Simplicity is arguably the deepest and most persistent
mystery in the philosophy of science. When several theories fit the data,
Ockham's razor enjoins us to choose the simplest. But how could such policy
possibly help us find the truth, for Ockham's razor is a *fixed* bias toward
simplicity, that can no more indicate truth than a broken thermometer fixed
on a particular reading can indicate temperature? Standard responses either
beg the question by assuming that the world is probably simple or urge wishful
thinking by recommending belief that the truth theory has some nice property
associated with simplicity. That is why the realism debate is still a debate.
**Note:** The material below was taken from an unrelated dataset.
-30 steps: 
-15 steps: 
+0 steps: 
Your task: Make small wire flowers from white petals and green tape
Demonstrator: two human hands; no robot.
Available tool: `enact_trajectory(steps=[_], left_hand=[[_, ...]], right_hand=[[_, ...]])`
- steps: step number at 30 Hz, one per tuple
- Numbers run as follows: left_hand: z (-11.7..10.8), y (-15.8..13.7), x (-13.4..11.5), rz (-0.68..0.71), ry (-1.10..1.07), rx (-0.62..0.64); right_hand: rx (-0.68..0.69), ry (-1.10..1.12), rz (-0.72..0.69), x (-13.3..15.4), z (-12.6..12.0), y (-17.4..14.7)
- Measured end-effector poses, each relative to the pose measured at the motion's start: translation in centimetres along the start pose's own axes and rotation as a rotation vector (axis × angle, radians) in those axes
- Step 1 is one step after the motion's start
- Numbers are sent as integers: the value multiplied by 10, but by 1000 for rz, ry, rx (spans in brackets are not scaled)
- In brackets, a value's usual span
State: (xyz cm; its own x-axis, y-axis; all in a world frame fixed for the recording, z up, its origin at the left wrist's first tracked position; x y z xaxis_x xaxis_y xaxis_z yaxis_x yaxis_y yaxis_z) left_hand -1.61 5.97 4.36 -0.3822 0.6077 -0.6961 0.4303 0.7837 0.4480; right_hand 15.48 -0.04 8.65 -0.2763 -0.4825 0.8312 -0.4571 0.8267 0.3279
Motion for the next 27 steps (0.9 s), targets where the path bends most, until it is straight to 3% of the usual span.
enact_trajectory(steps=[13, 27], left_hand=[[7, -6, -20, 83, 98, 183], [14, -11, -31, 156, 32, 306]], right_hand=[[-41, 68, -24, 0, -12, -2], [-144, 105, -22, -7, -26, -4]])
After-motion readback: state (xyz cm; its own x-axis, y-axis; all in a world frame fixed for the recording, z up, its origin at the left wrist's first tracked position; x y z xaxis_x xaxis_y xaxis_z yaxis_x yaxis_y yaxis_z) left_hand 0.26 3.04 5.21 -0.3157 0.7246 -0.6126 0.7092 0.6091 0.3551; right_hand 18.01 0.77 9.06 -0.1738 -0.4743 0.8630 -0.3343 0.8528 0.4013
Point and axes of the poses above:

I will argue in a novel way that both the realist and the anti-realist are right: Ockham's
razor helps us find the truth (realism) -- but without indicating what the truth is (anti-realism).
In fact, Ockham's razor helps us find the truth by minimizing the number of retractions or
scientific revolutions prior to converging to the truth. Moreover, any deviation from Ockham's
razor does worse, so Ockham's razor is *necessary* for retraction-optimal convergent performance.
Proving this demands a general definition of simplicity, which I will state. Time permitting, I
will sketch how these ideas apply to uniformity of nature, grue, counting things, curve fitting
with noise, statistical testing, causal inference, inference of quantum conservation laws, and
model selection problems in statistics.